这一日,正是她心情最低谷的一日,心慌意乱,疼得没有办法思考。
一直跑到了脱力,手松了缰绳,任自己从马上摔了下来。
躺倒在草地上,一动不动。
直到天空闪起了满天繁星,她才坐起来。就看见左边的林子里,光灿灿的,不由自主的走了过去。穿过丛林,出现在眼前的却是一个波平如镜的小湖泊,倒映着满天星斗,交相辉映,美得憾动人心,倒让她的心境略平了一平。
又躺倒在湖边的平地上想事。脑子总算能稍稍静下来一点了,一些怒急中没有想到的地方,便浮现了出来。
她在想,别人不说,墨砚眼里的深情怎么能错认?冤枉他了……回去得好好哄哄。
顾然不是说要出家么,怎会轻易嫁人,真不该听苏柳眉一面之辞,就算要死心,也得顾然当面说才对……
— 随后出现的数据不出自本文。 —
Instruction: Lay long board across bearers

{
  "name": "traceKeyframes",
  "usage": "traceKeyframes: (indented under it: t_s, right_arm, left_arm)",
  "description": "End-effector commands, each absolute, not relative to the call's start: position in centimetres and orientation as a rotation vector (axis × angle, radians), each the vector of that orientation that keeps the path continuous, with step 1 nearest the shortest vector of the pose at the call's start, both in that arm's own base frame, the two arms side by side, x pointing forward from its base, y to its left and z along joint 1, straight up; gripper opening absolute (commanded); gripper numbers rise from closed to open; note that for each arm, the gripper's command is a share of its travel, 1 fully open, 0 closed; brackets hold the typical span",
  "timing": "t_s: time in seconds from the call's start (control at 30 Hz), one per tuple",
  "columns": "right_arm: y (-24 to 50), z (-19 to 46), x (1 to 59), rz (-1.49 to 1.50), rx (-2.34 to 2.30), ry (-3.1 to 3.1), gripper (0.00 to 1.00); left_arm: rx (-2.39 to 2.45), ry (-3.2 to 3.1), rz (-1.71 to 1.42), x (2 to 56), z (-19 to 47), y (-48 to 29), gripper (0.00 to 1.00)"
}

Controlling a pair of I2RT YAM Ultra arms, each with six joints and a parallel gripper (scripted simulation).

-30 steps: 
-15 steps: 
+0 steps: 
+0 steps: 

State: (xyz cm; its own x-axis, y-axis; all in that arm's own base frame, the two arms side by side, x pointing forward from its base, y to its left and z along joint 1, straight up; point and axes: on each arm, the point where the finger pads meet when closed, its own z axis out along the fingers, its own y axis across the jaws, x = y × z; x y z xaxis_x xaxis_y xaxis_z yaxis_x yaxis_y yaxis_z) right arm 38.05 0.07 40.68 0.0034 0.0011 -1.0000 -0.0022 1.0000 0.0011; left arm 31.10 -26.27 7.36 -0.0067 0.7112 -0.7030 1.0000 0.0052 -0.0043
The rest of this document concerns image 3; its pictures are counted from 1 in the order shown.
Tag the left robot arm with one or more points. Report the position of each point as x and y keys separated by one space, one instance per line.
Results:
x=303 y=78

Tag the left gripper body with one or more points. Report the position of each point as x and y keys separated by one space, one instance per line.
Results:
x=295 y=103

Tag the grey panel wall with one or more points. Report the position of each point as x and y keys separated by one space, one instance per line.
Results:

一面想,一面心情平复,想到了自己那匹马,方才松了缰绳,也不知道跑到那里去了。
正在想,就听到边上有响动,别过头一看,正是自己骑出来那匹马,慢悠悠的踱步到湖边,低下头去喝水。
她不由得苦中作乐,笑了出来。
湖面被马的嘴一碰,就漾起波纹,湖面的星光晃动起来。
王慕翎正在笑,就听得远远的有人在叫“王慕翎”
她不由疑心自己听错,仔细的竖起耳朵听,竟像是苏顾然的声音。
心中一震,就躺在原地,也不出声。
声音越来越近,苏顾然也透过林间的间隙,看到此处与别处光亮不同,牵着马走了过来,一穿过来就看到了湖边的马,他的眼利,借着星光看到了湖边黑黑一团躺着的人,走近仔细一看,正是王慕翎。
他难得恼怒,声音冰冰的:“怎的不出声。”
王慕翎把头一偏,不理他。
他默了半晌,在王慕翎身边坐下,淡淡的说了一句:“我没有要嫁宁小姐。”
王慕翎听得,反问了一句:“也没有要嫁我,对吧?”
苏顾然默认。王慕翎火从心起:“那你走,不要管我,我从现在开始,就不要再见到你。”
苏顾然的脸,看不清神情,只是沉默。
王慕翎一下坐起:“怎么不走?不走就不要怪我不客气了!”
苏顾然还在疑惑她怎么样不客气,就被她扑倒了。
她软软的唇贴上去,吻在苏顾然的嘴上。
她早就想尝他的味道,他的唇果然如他的人一样,冷冷的,薄薄的,透着股清香。
她如饥渴的人遇到了水源,用力的吮吸着,手不规矩的到他身上乱摸。
苏顾然先是触了电似的一怔,然后是不敢置信,用力一推身上的王慕翎。
他习武之人,用力一推之下,王慕翎那里还搂得住,整个人咕噜咕噜的滚到了湖里。
说起来,王慕翎对于苏顾然推她下水这件事,还挺有缘分,第二次了。
她在水里使劲扑腾,苏顾然又怕她淹死,只好下去将她捞了起来。
这天还余了一些春寒,王慕翎上岸就打了几个喷嚏。
苏顾然赶忙掏出怀里油纸包着的火折子,将它抽开燃起,借着光亮在附近找了些干柴点起了火堆。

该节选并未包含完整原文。